__Listed records__:
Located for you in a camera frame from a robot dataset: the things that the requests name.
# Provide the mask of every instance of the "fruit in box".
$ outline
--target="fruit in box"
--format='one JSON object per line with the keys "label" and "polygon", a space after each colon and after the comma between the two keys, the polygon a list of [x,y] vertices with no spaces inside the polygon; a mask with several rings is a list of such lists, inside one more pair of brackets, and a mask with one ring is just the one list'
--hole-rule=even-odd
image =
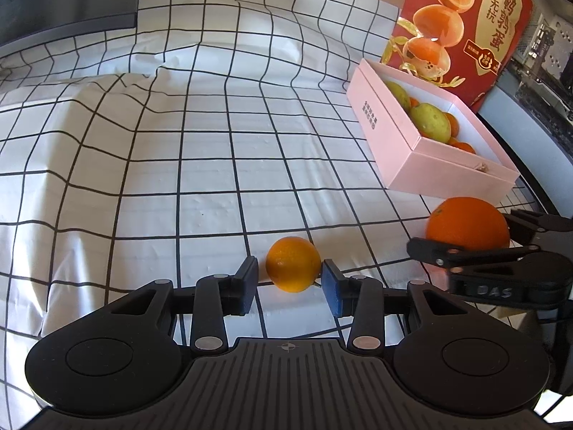
{"label": "fruit in box", "polygon": [[452,137],[457,137],[459,134],[459,123],[458,120],[456,119],[456,117],[451,114],[451,113],[445,113],[446,118],[448,118],[448,121],[450,122],[450,126],[452,127]]}
{"label": "fruit in box", "polygon": [[410,119],[429,139],[443,144],[452,137],[450,122],[441,110],[428,103],[420,103],[410,110]]}
{"label": "fruit in box", "polygon": [[386,87],[388,87],[388,90],[391,92],[394,98],[398,100],[398,103],[404,109],[404,111],[406,113],[409,113],[410,97],[406,93],[406,90],[404,90],[404,87],[392,81],[385,81],[384,83],[386,84]]}
{"label": "fruit in box", "polygon": [[455,144],[452,144],[452,146],[459,148],[460,150],[464,150],[465,152],[469,152],[469,153],[473,153],[474,155],[477,155],[474,148],[470,144],[468,144],[467,142],[456,142]]}

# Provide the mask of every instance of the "small orange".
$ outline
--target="small orange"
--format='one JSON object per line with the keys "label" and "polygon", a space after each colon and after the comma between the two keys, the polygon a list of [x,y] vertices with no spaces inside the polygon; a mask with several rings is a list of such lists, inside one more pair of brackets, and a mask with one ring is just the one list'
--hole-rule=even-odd
{"label": "small orange", "polygon": [[318,250],[296,236],[275,242],[265,261],[270,280],[286,292],[302,292],[310,287],[320,273],[321,264]]}
{"label": "small orange", "polygon": [[451,114],[451,113],[446,113],[444,111],[444,113],[446,115],[446,118],[448,118],[448,121],[450,122],[450,125],[452,126],[452,137],[457,137],[459,134],[459,123],[458,120],[456,119],[456,117]]}
{"label": "small orange", "polygon": [[506,249],[509,229],[503,215],[488,202],[454,197],[432,212],[426,226],[426,239],[467,250]]}
{"label": "small orange", "polygon": [[459,148],[460,150],[465,150],[466,152],[473,153],[474,155],[477,155],[476,151],[473,149],[473,147],[470,144],[468,144],[467,142],[456,142],[455,144],[452,144],[452,146]]}

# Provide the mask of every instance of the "white grid bedsheet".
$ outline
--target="white grid bedsheet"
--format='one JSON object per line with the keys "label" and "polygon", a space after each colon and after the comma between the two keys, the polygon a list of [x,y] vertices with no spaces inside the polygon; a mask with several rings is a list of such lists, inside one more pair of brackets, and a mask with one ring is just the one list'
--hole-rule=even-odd
{"label": "white grid bedsheet", "polygon": [[[38,411],[38,338],[156,278],[192,286],[311,240],[346,274],[428,280],[406,242],[439,204],[383,188],[345,89],[398,9],[378,0],[140,0],[136,30],[0,61],[0,428]],[[516,186],[500,207],[531,208]],[[346,338],[319,285],[261,265],[238,336]],[[175,334],[188,342],[190,316]],[[388,343],[402,338],[387,318]]]}

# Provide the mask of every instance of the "black gripper pad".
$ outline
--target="black gripper pad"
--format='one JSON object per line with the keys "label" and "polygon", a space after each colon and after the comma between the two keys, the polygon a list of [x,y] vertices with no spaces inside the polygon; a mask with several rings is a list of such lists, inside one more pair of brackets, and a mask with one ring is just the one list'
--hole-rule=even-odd
{"label": "black gripper pad", "polygon": [[239,339],[197,359],[171,394],[129,415],[83,419],[45,409],[26,430],[507,430],[549,427],[531,411],[493,419],[429,408],[376,357],[336,339]]}

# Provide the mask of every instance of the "green fruit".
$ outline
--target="green fruit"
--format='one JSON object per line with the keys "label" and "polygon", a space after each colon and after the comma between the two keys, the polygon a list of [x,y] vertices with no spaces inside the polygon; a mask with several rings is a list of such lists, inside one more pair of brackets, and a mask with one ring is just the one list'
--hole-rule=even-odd
{"label": "green fruit", "polygon": [[410,110],[410,119],[429,139],[446,143],[452,137],[452,126],[441,110],[429,103],[420,103]]}
{"label": "green fruit", "polygon": [[398,100],[398,103],[404,109],[404,111],[406,113],[409,113],[410,112],[410,96],[406,93],[406,90],[404,90],[404,87],[402,87],[401,85],[396,84],[395,82],[392,82],[392,81],[384,81],[384,83],[386,84],[386,87],[388,87],[388,90],[392,93],[394,98],[396,100]]}

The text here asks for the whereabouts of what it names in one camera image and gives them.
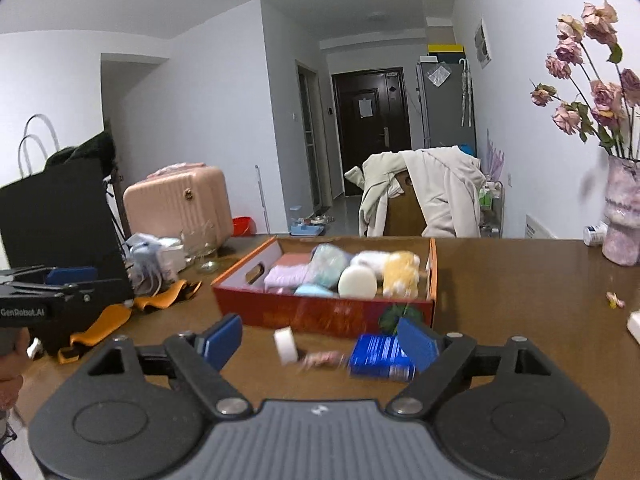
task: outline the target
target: orange strap
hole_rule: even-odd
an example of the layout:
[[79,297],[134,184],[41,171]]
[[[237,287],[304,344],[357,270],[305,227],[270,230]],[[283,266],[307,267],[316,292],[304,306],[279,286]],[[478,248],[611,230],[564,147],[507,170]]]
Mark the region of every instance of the orange strap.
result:
[[[148,306],[164,310],[179,301],[190,300],[201,286],[202,282],[190,283],[186,280],[179,280],[161,294],[135,298],[133,305],[142,312]],[[123,326],[130,317],[131,309],[123,304],[118,303],[105,307],[98,319],[87,330],[70,336],[70,346],[58,350],[58,362],[66,364],[78,361],[92,347]]]

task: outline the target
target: brown tabletop
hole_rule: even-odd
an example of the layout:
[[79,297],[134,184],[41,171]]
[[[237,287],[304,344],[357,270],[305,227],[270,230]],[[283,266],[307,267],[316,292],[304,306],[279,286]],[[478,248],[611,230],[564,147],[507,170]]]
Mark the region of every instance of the brown tabletop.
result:
[[[237,238],[234,254],[248,252],[264,238]],[[438,303],[435,329],[463,332],[481,344],[503,344],[523,334],[549,355],[609,417],[611,440],[598,480],[640,480],[640,346],[626,330],[631,310],[640,309],[640,266],[608,262],[598,248],[581,241],[439,239]],[[187,279],[196,274],[188,270]],[[615,292],[625,310],[611,310],[605,295]],[[191,301],[134,316],[119,332],[141,345],[212,325],[220,313],[203,286]],[[300,348],[350,352],[352,340],[296,335]],[[49,358],[33,364],[25,377],[18,408],[30,421],[50,394],[78,364]],[[265,398],[377,398],[402,389],[385,380],[350,378],[346,371],[280,366],[270,330],[245,327],[242,346],[223,375],[258,406]]]

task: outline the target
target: human hand
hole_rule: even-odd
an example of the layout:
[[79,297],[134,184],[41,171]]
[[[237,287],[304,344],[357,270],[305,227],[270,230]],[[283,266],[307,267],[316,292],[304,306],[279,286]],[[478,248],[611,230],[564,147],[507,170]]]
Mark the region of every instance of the human hand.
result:
[[29,339],[29,330],[21,329],[15,340],[14,351],[0,357],[0,410],[10,410],[18,401],[18,393],[24,382],[22,373],[31,363],[27,355]]

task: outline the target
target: refrigerator
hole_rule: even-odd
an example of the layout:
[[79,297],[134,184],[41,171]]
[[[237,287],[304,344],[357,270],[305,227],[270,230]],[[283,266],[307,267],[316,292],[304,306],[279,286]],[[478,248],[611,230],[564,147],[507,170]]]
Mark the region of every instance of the refrigerator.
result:
[[466,144],[476,154],[476,124],[473,102],[470,104],[471,126],[468,122],[468,112],[465,115],[464,125],[461,125],[463,66],[459,63],[447,63],[446,68],[450,71],[450,75],[440,86],[434,85],[429,80],[430,71],[436,67],[437,63],[421,61],[416,67],[424,147],[437,148]]

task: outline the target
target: pink marbled vase
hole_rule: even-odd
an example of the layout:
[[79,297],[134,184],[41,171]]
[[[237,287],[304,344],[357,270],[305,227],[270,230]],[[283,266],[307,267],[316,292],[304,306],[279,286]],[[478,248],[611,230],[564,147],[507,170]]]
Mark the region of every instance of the pink marbled vase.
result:
[[612,262],[634,266],[640,262],[640,162],[609,157],[604,216],[609,230],[602,246]]

__Required work__:
Look over the records above and filter for each line with the word "brown".

__Answer to this task__:
target: brown tabletop
Mark the region of every instance of the brown tabletop.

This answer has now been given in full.